### EXERCISE AIM
Starting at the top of the entries below, write out each line up to and including the one containing "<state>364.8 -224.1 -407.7". Leave the pictures out.

+++++

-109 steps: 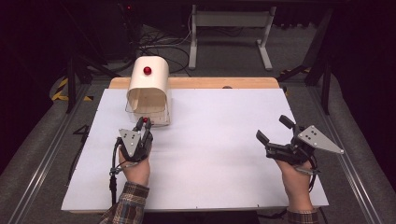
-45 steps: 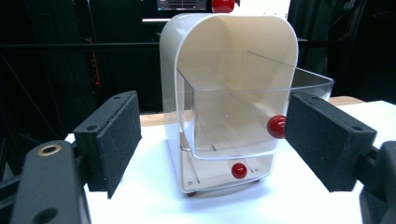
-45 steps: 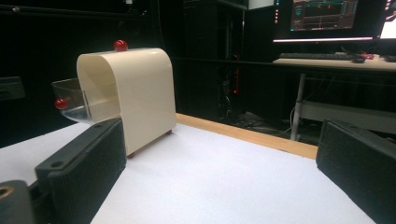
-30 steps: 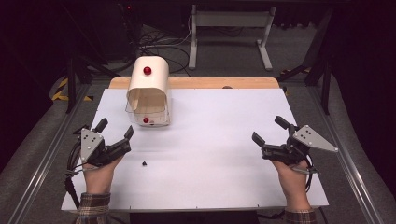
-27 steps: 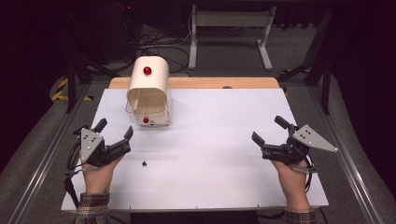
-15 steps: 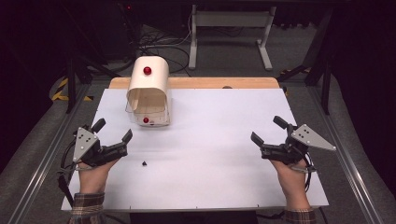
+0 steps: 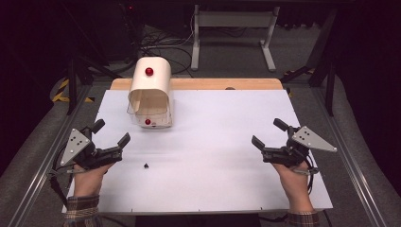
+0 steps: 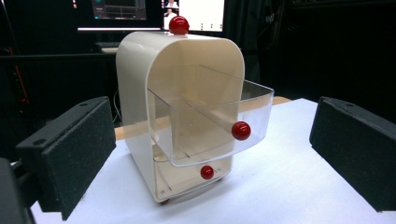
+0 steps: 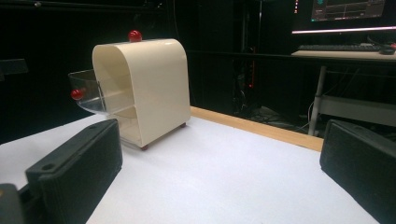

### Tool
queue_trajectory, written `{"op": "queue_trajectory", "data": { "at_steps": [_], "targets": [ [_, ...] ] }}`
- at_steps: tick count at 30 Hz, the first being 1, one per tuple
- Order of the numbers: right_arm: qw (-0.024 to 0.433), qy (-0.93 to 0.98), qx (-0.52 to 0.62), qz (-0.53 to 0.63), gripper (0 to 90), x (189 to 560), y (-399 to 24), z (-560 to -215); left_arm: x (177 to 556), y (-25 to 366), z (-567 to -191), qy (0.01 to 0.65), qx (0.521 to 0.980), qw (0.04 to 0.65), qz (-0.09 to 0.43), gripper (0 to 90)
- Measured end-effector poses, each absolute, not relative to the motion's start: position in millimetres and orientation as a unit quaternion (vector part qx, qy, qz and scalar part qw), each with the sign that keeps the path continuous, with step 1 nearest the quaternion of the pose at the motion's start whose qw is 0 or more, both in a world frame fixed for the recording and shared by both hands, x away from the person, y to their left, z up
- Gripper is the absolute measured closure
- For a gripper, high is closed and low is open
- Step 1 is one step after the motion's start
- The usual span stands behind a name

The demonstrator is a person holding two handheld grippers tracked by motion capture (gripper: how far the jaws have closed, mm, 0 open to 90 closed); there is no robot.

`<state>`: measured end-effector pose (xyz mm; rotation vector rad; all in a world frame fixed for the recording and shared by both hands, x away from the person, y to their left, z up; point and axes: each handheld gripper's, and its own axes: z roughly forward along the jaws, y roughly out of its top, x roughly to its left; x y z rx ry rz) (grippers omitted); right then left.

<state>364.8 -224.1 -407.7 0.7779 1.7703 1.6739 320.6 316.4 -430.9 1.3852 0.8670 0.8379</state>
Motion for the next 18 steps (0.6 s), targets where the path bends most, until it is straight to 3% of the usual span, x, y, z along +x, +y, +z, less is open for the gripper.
{"op": "queue_trajectory", "data": {
  "at_steps": [10, 18],
  "targets": [
    [0.279, 0.661, 0.29, 0.634, 0.0, 363.9, -227.8, -407.1, 318.6, 307.8, -427.7, 0.336, 0.641, 0.598, 0.343, 1.1],
    [0.273, 0.664, 0.289, 0.632, 0.0, 364.2, -227.9, -408.0, 316.3, 307.4, -424.2, 0.331, 0.645, 0.6, 0.339, 0.9]
  ]
}}
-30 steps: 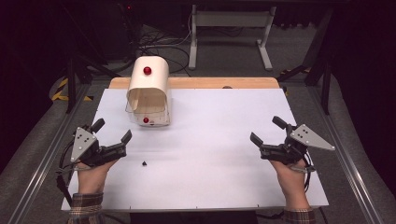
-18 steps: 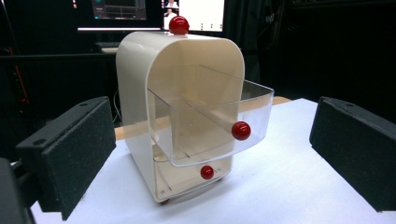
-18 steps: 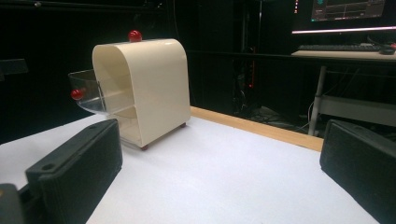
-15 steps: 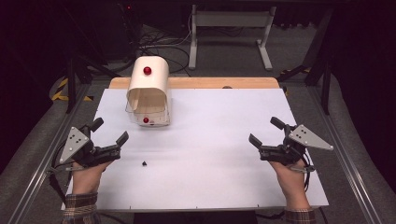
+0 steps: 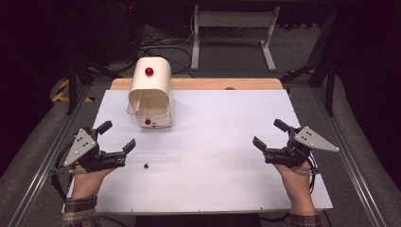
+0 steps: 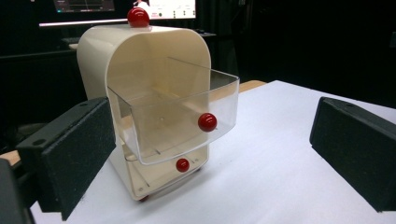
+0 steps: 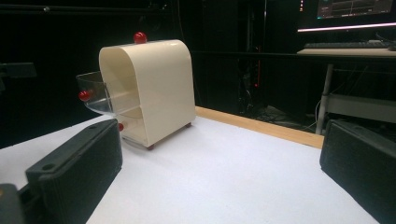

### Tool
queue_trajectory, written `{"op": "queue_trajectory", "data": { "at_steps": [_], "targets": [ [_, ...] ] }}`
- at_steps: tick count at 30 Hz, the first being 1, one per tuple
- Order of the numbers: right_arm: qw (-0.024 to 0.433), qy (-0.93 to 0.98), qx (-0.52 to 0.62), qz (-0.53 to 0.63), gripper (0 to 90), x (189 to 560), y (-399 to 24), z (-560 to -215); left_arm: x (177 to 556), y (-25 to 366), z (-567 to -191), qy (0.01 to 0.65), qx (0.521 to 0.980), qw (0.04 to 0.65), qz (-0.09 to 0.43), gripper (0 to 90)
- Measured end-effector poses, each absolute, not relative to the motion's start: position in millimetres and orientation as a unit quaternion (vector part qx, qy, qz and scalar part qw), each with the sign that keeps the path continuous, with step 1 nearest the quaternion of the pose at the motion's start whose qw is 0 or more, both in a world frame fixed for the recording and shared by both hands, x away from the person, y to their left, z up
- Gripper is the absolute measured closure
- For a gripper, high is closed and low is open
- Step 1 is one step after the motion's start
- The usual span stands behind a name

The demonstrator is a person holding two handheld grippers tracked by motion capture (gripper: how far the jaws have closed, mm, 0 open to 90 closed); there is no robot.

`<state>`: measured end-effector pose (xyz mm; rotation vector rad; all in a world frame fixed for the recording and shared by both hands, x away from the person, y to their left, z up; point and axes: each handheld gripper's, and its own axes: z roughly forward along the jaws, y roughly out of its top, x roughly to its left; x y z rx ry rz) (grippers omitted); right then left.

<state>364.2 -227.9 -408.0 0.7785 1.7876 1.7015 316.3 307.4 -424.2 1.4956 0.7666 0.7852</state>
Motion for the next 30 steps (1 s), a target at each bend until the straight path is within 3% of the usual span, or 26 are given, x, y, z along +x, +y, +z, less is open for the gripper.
{"op": "queue_trajectory", "data": {
  "at_steps": [30],
  "targets": [
    [0.277, 0.671, 0.289, 0.624, 0.0, 362.3, -228.2, -407.3, 326.6, 297.7, -432.0, 0.344, 0.735, 0.502, 0.298, 4.2]
  ]
}}
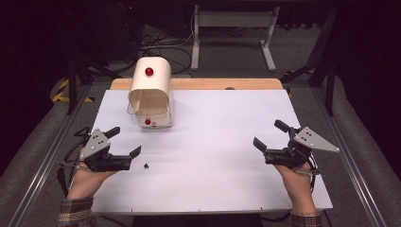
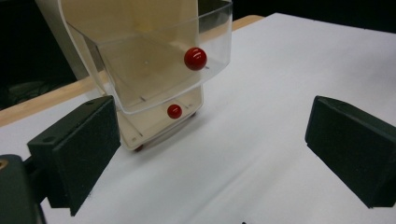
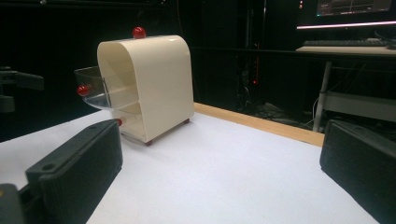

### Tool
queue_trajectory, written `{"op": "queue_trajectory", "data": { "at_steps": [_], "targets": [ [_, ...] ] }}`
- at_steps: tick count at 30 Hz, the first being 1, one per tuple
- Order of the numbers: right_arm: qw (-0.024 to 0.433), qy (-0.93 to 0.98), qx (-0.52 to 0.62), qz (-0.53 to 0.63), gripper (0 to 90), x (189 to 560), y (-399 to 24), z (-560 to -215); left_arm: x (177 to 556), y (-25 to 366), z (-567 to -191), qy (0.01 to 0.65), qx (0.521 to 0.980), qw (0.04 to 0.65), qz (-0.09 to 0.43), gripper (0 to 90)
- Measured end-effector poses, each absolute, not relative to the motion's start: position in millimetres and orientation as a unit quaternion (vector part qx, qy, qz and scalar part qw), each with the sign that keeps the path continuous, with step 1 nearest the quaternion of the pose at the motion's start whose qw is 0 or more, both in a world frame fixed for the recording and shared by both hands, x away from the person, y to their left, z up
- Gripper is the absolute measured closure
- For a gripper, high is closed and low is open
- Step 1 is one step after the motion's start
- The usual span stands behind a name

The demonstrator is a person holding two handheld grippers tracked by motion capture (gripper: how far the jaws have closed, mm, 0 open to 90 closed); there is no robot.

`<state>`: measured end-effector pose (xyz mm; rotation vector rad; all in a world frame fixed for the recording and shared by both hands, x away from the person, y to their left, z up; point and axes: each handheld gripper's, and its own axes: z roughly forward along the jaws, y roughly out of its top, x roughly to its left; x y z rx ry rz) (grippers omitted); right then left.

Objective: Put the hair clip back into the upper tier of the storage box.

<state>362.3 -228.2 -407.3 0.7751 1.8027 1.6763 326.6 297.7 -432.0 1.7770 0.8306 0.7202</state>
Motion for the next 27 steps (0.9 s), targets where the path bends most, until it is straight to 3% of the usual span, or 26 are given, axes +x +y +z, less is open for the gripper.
{"op": "queue_trajectory", "data": {
  "at_steps": [27],
  "targets": [
    [0.27, 0.678, 0.29, 0.619, 0.0, 363.2, -226.6, -409.5, 335.7, 289.5, -444.8, 0.343, 0.784, 0.421, 0.301, 7.0]
  ]
}}
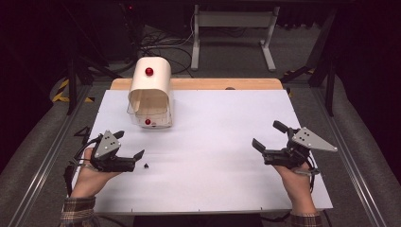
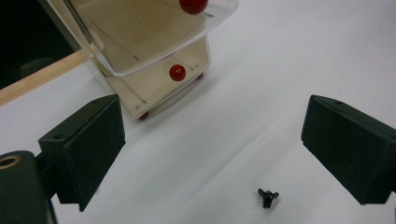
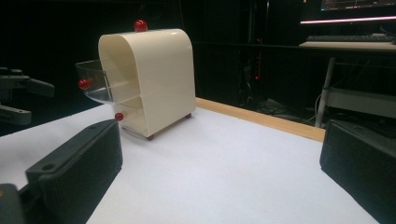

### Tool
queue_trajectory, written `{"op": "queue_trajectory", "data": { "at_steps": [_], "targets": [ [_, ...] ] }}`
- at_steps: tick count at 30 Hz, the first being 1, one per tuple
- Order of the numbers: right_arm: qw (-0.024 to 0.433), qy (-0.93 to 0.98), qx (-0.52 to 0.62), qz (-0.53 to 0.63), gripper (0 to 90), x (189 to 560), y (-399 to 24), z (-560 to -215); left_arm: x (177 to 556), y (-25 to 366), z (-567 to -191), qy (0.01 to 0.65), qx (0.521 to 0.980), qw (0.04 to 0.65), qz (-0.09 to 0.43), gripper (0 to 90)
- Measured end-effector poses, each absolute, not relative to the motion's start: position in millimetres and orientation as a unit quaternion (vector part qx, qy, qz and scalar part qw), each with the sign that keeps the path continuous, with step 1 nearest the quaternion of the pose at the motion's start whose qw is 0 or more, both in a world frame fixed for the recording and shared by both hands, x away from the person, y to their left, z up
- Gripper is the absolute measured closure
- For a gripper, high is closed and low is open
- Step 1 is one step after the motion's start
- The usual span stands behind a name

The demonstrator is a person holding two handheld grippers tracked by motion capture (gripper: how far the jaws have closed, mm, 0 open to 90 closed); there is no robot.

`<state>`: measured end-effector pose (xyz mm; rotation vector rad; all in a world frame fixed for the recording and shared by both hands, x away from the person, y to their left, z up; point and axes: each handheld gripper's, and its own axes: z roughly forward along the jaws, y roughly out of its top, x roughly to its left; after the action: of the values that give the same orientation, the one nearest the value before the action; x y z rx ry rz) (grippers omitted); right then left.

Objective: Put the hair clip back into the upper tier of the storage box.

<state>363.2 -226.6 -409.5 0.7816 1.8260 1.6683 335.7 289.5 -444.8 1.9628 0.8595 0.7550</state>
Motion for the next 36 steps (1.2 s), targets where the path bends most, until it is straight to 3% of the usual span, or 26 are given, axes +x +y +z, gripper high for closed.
{"op": "queue_trajectory", "data": {
  "at_steps": [13, 23, 36],
  "targets": [
    [0.272, 0.68, 0.288, 0.616, 0.0, 364.0, -226.8, -410.2, 340.4, 285.3, -450.9, 0.339, 0.806, 0.388, 0.289, 8.2],
    [0.272, 0.681, 0.289, 0.616, 0.0, 364.0, -227.1, -410.1, 342.2, 283.3, -454.1, 0.318, 0.831, 0.368, 0.27, 17.3],
    [0.273, 0.682, 0.288, 0.614, 0.0, 364.3, -226.8, -410.3, 345.9, 278.7, -460.8, 0.319, 0.853, 0.334, 0.245, 16.6]
  ]
}}
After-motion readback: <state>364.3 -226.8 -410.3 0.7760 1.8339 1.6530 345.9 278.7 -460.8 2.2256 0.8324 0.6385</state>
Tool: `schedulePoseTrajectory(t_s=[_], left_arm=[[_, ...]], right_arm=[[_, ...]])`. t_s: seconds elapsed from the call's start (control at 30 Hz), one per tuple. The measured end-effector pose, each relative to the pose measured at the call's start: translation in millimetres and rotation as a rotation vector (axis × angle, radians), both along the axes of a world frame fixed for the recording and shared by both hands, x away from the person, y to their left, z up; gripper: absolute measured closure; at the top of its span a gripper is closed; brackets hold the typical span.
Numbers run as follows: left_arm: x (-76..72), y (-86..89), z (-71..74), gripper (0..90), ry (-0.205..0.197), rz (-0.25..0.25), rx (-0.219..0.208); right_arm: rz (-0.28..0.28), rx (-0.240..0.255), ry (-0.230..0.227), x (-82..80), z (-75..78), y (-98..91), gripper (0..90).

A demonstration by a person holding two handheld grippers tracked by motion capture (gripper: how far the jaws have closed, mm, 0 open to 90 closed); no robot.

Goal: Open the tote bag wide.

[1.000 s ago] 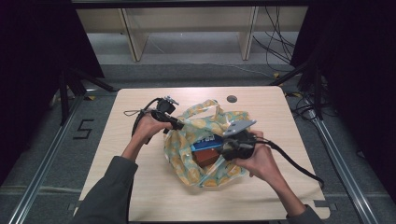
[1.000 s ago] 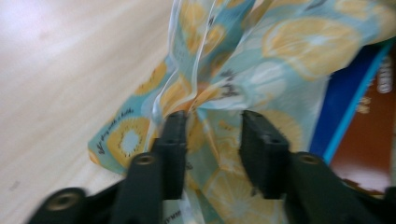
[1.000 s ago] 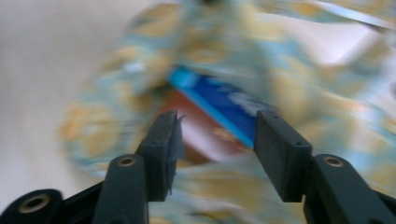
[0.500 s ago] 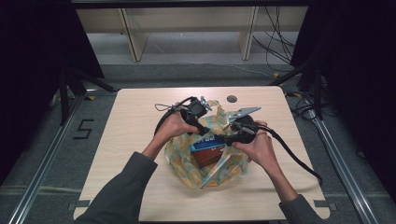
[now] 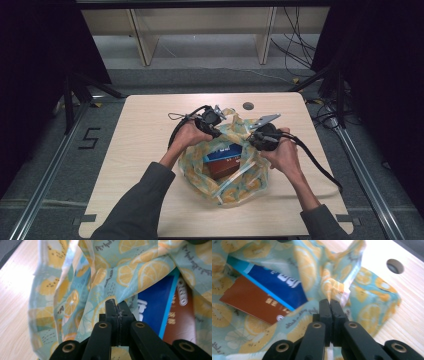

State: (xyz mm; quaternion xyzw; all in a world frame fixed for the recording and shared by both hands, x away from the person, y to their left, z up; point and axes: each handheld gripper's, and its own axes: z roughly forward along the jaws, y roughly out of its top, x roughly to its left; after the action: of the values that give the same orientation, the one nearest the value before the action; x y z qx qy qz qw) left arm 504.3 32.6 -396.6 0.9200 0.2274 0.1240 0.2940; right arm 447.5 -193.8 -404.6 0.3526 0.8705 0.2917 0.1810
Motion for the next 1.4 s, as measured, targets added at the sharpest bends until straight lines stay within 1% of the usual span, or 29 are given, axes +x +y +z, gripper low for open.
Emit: schedulePoseTrajectory(t_s=[0.1,0.13,0.2,0.27,0.3,0.33,0.37,0.4,0.47,0.53,0.57,0.6,0.67,0.7,0.73,0.77,0.8,0.83,0.87,0.9,0.97,1.03,1.07,1.13,1.17,1.27,1.3,1.37,1.4], left_arm=[[0.0,7.1,8.3,89.6,-0.004,-0.006,-0.033],[0.3,9.3,10.5,89.6,-0.012,-0.003,-0.037],[2.4,13.0,13.0,89.6,-0.026,0.021,-0.067],[8.0,15.3,12.4,89.6,-0.010,0.023,-0.086],[11.0,13.4,9.0,89.6,0.002,0.045,-0.112],[13.6,12.3,7.4,89.6,0.002,0.040,-0.105],[16.9,9.8,4.2,89.7,0.007,0.045,-0.107],[19.0,7.4,1.4,89.6,0.016,0.057,-0.114],[25.8,5.2,-2.9,89.7,0.016,0.068,-0.109],[31.6,4.1,-5.2,89.6,0.037,0.080,-0.107],[33.3,3.5,-5.5,89.6,0.040,0.094,-0.102],[34.5,2.6,-6.6,89.6,0.051,0.102,-0.111],[36.5,2.7,-6.8,89.6,0.052,0.111,-0.096],[37.2,2.2,-7.5,89.6,0.061,0.116,-0.102],[37.7,1.9,-7.6,89.6,0.061,0.115,-0.099],[38.1,1.6,-8.1,89.6,0.061,0.114,-0.091],[38.6,1.2,-8.2,89.6,0.068,0.112,-0.083],[38.8,0.6,-8.9,89.6,0.065,0.116,-0.084],[39.1,0.1,-9.3,89.6,0.070,0.114,-0.082],[38.8,-1.0,-9.7,89.6,0.072,0.115,-0.075],[39.0,-2.2,-9.8,89.5,0.075,0.117,-0.071],[39.5,-2.7,-9.5,89.5,0.078,0.117,-0.067],[39.6,-3.3,-9.6,89.5,0.078,0.119,-0.068],[39.7,-3.7,-9.2,89.4,0.080,0.120,-0.065],[39.8,-3.8,-8.9,89.4,0.079,0.119,-0.064],[40.2,-3.4,-8.4,89.4,0.080,0.116,-0.058],[40.8,-2.9,-8.7,89.3,0.081,0.115,-0.060],[41.4,-2.2,-8.9,89.3,0.082,0.127,-0.063],[42.2,-1.3,-8.9,89.3,0.081,0.130,-0.061]], right_arm=[[-0.048,0.015,-0.009,7.3,6.1,-23.7,90.0],[-0.067,0.010,-0.037,11.5,5.4,-30.6,90.0],[-0.129,0.019,-0.029,21.1,0.6,-49.2,90.0],[-0.171,0.035,0.007,29.7,-13.4,-61.5,90.0],[-0.166,0.026,0.010,34.7,-25.0,-65.1,90.0],[-0.184,0.042,0.053,37.8,-40.0,-62.9,90.0],[-0.163,0.018,0.040,41.5,-48.5,-63.3,90.0],[-0.174,-0.001,0.064,44.1,-57.0,-61.7,90.0],[-0.173,-0.037,0.070,46.9,-61.0,-60.6,90.0],[-0.131,-0.071,0.057,46.1,-67.0,-57.0,89.8],[-0.146,-0.082,0.086,41.5,-66.0,-53.6,85.7],[-0.146,-0.082,0.083,39.6,-62.5,-54.6,82.6],[-0.153,-0.067,0.040,35.0,-44.7,-59.4,77.8],[-0.166,-0.047,0.039,30.7,-36.1,-59.6,75.5],[-0.135,-0.016,0.003,25.9,-22.3,-60.7,73.9],[-0.124,0.015,0.004,20.8,-13.8,-59.5,73.1],[-0.096,0.087,-0.038,13.7,-5.0,-55.0,72.4],[-0.069,0.105,-0.004,6.0,5.3,-50.7,71.1],[-0.039,0.134,-0.020,0.3,9.1,-44.2,69.2],[-0.004,0.154,0.001,-4.4,12.9,-39.3,67.9],[0.096,0.202,0.036,-16.0,13.2,-21.0,63.2],[0.197,0.195,0.064,-23.6,7.2,-4.9,58.8],[0.229,0.182,0.112,-27.4,4.7,2.3,55.5],[0.302,0.187,0.162,-32.7,-4.9,17.1,51.6],[0.314,0.197,0.192,-35.2,-8.6,22.5,49.0],[0.367,0.137,0.208,-40.1,-17.1,32.6,46.4],[0.371,0.123,0.221,-43.2,-20.0,34.2,49.1],[0.409,0.038,0.179,-49.6,-26.3,35.1,68.3],[0.420,0.024,0.165,-53.0,-30.2,34.4,80.1]])
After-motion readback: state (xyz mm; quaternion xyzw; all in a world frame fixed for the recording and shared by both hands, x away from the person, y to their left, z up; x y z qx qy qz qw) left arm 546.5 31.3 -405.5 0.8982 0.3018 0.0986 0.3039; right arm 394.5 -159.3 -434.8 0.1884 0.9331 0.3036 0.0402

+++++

### SOLUTION TO THE PROBLEM
-109 steps: 
-45 steps: 
-45 steps: 
-30 steps: 
-27 steps: 
-15 steps: 
+0 steps: 
+0 steps: 
+0 steps: 

### Tool
queue_trajectory, written `{"op": "queue_trajectory", "data": { "at_steps": [_], "targets": [ [_, ...] ] }}`
- at_steps: tick count at 30 Hz, the first being 1, one per tuple
- Order of the numbers: right_arm: qw (-0.024 to 0.433), qy (-0.93 to 0.98), qx (-0.52 to 0.62), qz (-0.53 to 0.63), gripper (0 to 90), x (189 to 560), y (-399 to 24), z (-560 to -215); left_arm: x (177 to 556), y (-25 to 366), z (-567 to -191), qy (0.01 to 0.65), qx (0.521 to 0.980), qw (0.04 to 0.65), qz (-0.09 to 0.43), gripper (0 to 90)
- Measured end-effector poses, each absolute, not relative to the motion's start: position in millimetres and orientation as a unit quaternion (vector part qx, qy, qz and scalar part qw), each with the sign that keeps the path continuous, with step 1 nearest the quaternion of the pose at the motion's start whose qw is 0 or more, both in a world frame fixed for the recording and shared by both hands, x away from the person, y to their left, z up
- Gripper is the absolute measured closure
- For a gripper, high is closed and low is open
- Step 1 is one step after the motion's start
- The usual span stands behind a name

The demonstrator is a person holding two handheld grippers tracked by motion capture (gripper: how far the jaws have closed, mm, 0 open to 90 closed); there is no robot.

`<state>`: measured end-effector pose (xyz mm; rotation vector rad; all in a world frame fixed for the recording and shared by both hands, x away from the person, y to their left, z up; point and axes: each handheld gripper's, and its own axes: z roughly forward along the jaws, y roughly out of its top, x roughly to its left; x y z rx ry rz) (grippers omitted); right then left.

<state>364.8 -224.1 -407.7 0.7779 1.7703 1.6739 320.6 316.4 -430.9 1.3852 0.8670 0.8379</state>

No additional output is expected for this exercise.